Een protocol voor celcyclus analyse gemaakt van live<em> Drosophila</em> Weefsels met behulp van de Attune Acoustic Focussen Cytometer wordt beschreven. Dit protocol geeft tegelijkertijd informatie over de relatieve cel grootte, aantal cellen, DNA-gehalte en celtype via lineage tracing of weefselspecifieke expressie van fluorescerende eiwitten<em> In vivo</em>.

Abstract

Flowcytometrie is op grote schaal gebruikt om informatie over DNA gehalte te bepalen in een populatie van cellen, de relatieve percentages afleiden in verschillende fasen van de celcyclus. Deze techniek is met succes uitgebreid naar de mitotische weefsels van het modelorganisme Drosophila melanogaster voor genetische studies van de celcyclus in vivo. In combinatie met celtype-specifieke fluorescente proteïne expressie en genetische manipulaties kan men informatie over effecten op het aantal cellen, celgrootte en celcyclus geleidelijk in vivo te verkrijgen. Maar dit levende cellen methode gebaseerd op de toepassing van de cel permeabele Hoechst 33342 DNA-intercalerende kleurstof, het beperken tot flowcytometers met een UV laser. We hebben dit protocol aangepast naar een nieuwere levende cellen DNA-kleurstof, Vybrant DyeCycle Violet, verenigbaar is met de meer voorkomende violet 405 nm laser gebruiken. Het protocol hier gepresenteerde zorgt voor een efficiënte celcyclusanalyse gekoppeld aan celtype, relatieve celgrootte en celaantal informatie in verschillende Drosophila weefsels. Dit protocol breidt de bruikbare celcyclus analyse techniek voor levende Drosophila weefsels een klein tafelmodel analyzer, de Attune Acoustic Focussen Cytometer, die kan worden uitgevoerd en gehandhaafd op een single-lab schaal.

Introduction

Flowcytometrie kan worden gebruikt voor het meten van cel levensvatbaarheid relatieve celgrootte DNA inhoud en fluorescerend eiwit expressie in levende celpopulaties. Door de replicatie van nucleair DNA in S-fase over DNA-inhoud in een populatie van cellen kan worden gebruikt om de relatieve percentages afleiden in verschillende fasen van de celcyclus 1-3. Deze methode is uitgegroeid tot een hoeksteen van de celcyclus analyse in modelsystemen van gist tot zoogdieren.

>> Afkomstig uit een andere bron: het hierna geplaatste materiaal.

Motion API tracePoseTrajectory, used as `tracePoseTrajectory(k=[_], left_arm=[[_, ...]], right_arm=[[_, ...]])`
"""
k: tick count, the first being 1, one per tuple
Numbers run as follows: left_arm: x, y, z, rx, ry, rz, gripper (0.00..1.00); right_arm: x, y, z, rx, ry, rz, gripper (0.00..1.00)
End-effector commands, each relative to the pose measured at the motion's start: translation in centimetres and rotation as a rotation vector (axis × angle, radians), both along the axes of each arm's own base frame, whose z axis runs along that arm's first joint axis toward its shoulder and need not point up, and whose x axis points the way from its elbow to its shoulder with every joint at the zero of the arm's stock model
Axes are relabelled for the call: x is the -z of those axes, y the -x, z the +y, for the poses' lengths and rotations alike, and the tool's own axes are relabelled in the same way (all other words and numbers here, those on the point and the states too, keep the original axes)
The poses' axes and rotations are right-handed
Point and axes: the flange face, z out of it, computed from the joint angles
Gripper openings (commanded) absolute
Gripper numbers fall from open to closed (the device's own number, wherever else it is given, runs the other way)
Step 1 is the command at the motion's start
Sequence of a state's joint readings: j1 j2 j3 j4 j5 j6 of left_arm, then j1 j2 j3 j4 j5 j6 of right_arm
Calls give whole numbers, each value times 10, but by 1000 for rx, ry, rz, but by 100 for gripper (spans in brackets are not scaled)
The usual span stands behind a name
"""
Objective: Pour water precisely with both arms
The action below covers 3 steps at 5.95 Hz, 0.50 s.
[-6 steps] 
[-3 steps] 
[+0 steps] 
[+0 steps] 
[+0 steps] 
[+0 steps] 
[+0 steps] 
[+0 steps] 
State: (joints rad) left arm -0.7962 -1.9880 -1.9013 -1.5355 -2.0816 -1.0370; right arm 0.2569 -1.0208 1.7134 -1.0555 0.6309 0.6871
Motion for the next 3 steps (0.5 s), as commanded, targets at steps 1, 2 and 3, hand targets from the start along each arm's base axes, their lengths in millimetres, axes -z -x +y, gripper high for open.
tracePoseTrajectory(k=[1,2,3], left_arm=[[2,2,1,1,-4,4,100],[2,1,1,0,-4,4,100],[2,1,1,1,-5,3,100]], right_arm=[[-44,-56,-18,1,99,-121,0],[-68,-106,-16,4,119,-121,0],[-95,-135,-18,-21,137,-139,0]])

De fruitvlieg Drosophila melanogaster is uitgegroeid tot een uitstekend modelsysteem voor genetisch in vivo analyses van de celcyclus. De uitgebreide genetische tools beschikbaar in vliegen zorgen voor een elegante weefselspecifieke en tijd gereguleerd manipulaties van celcyclus regulatoren samen met in vivo fluorescent eiwit gebaseerde lineage tracing 4-6. Flowcytometrie werd gebruikt voor DNA-gehalte bestuderen in Drosophila aantal celtypes, waaronder endoreplicating cellen en gekweekte mitotische cellen 7,8. Een belangrijke vooruitgang voor in vivo celcyclus studies werd gemaakt door de la Cruz en Edgar, met de ontwikkeling van een protocol voor flowcytometrische analyse gemaakt van live diploïde Drosophila imaginal schijven 9,10, een protocol dat is gebruikt en aangepast door vele laboratoria. Deze techniek, wanneer gekoppeld aan genetische in vivo lineage tracing via induceerbare fluorescerend eiwit expressie en weefsel specifieke etiketteringsvoorschriften, maakt het mogelijk om informatie over genetische manipulatie effecten op de totale cel verdubbelingstijd, celgrootte te verkrijgen en om precieze timing van de fasen van de celcyclus bepalen in vivo 9 , 11. Maar deze methode is tot nu toe vertrouwd op het gebruik van de cel permeabele Hoechst 33342 DNA-intercalerende kleurstof vlekken en kwantificeren van DNA in levende cellen, die alleen gebruikers cytometers stromen met een UV laser kan opwindende Hoechst kleurstof. Deze zijn over het algemeen alleen te vinden in sorteerders (dwz BD FACS Vantage, BD FACSAria) of dure multicolor stationaire systemen (dwz BD LSR), meestal die steun door institutionele stroming kernfaciliteiten.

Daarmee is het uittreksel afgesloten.